→ ASSIGNMENT
Each line of the material should be output exactly as shown.

→ GIVEN INFORMATION
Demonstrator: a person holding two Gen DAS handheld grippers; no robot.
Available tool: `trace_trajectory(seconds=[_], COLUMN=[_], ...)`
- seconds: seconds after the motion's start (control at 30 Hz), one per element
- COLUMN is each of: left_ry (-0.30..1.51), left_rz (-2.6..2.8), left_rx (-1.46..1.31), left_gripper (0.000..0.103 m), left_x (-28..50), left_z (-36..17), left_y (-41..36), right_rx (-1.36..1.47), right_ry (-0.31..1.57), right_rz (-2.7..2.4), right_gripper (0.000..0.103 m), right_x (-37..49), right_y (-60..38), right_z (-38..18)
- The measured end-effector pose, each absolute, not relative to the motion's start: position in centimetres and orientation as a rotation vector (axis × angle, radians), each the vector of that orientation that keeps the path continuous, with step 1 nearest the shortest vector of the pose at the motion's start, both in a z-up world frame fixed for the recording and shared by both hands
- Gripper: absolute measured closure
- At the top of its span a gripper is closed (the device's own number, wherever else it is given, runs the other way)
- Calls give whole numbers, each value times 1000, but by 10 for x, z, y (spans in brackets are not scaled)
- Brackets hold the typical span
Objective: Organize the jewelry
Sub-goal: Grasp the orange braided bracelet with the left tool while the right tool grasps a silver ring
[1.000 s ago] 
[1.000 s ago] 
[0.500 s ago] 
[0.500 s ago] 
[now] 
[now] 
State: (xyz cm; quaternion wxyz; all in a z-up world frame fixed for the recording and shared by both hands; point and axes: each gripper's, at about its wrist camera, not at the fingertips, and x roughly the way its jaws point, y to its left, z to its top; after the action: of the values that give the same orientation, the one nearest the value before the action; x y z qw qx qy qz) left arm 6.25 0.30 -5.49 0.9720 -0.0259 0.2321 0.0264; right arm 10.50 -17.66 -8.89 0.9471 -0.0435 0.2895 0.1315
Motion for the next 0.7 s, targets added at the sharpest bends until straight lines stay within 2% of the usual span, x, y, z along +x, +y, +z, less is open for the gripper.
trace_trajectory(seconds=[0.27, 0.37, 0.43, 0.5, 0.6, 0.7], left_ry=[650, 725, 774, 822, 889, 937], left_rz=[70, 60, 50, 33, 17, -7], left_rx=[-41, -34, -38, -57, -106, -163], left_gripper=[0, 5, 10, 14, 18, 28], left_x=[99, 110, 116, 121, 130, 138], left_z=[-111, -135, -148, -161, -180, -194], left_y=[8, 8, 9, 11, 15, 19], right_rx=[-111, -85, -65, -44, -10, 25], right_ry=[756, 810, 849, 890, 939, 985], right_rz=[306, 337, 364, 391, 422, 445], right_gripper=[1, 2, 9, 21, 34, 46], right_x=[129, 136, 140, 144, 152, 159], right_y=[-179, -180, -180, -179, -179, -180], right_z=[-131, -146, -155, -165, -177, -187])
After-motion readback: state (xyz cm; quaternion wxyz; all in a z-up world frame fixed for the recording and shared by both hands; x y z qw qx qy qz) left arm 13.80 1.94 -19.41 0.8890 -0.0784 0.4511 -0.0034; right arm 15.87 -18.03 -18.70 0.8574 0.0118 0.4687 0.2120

→ OUTPUT
Demonstrator: a person holding two Gen DAS handheld grippers; no robot.
Available tool: `trace_trajectory(seconds=[_], COLUMN=[_], ...)`
- seconds: seconds after the motion's start (control at 30 Hz), one per element
- COLUMN is each of: left_ry (-0.30..1.51), left_rz (-2.6..2.8), left_rx (-1.46..1.31), left_gripper (0.000..0.103 m), left_x (-28..50), left_z (-36..17), left_y (-41..36), right_rx (-1.36..1.47), right_ry (-0.31..1.57), right_rz (-2.7..2.4), right_gripper (0.000..0.103 m), right_x (-37..49), right_y (-60..38), right_z (-38..18)
- The measured end-effector pose, each absolute, not relative to the motion's start: position in centimetres and orientation as a rotation vector (axis × angle, radians), each the vector of that orientation that keeps the path continuous, with step 1 nearest the shortest vector of the pose at the motion's start, both in a z-up world frame fixed for the recording and shared by both hands
- Gripper: absolute measured closure
- At the top of its span a gripper is closed (the device's own number, wherever else it is given, runs the other way)
- Calls give whole numbers, each value times 1000, but by 10 for x, z, y (spans in brackets are not scaled)
- Brackets hold the typical span
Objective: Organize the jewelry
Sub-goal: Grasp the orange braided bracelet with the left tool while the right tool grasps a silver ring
[1.000 s ago] 
[1.000 s ago] 
[0.500 s ago] 
[0.500 s ago] 
[now] 
[now] 
State: (xyz cm; quaternion wxyz; all in a z-up world frame fixed for the recording and shared by both hands; point and axes: each gripper's, at about its wrist camera, not at the fingertips, and x roughly the way its jaws point, y to its left, z to its top; after the action: of the values that give the same orientation, the one nearest the value before the action; x y z qw qx qy qz) left arm 6.25 0.30 -5.49 0.9720 -0.0259 0.2321 0.0264; right arm 10.50 -17.66 -8.89 0.9471 -0.0435 0.2895 0.1315
Motion for the next 0.7 s, targets added at the sharpest bends until straight lines stay within 2% of the usual span, x, y, z along +x, +y, +z, less is open for the gripper.
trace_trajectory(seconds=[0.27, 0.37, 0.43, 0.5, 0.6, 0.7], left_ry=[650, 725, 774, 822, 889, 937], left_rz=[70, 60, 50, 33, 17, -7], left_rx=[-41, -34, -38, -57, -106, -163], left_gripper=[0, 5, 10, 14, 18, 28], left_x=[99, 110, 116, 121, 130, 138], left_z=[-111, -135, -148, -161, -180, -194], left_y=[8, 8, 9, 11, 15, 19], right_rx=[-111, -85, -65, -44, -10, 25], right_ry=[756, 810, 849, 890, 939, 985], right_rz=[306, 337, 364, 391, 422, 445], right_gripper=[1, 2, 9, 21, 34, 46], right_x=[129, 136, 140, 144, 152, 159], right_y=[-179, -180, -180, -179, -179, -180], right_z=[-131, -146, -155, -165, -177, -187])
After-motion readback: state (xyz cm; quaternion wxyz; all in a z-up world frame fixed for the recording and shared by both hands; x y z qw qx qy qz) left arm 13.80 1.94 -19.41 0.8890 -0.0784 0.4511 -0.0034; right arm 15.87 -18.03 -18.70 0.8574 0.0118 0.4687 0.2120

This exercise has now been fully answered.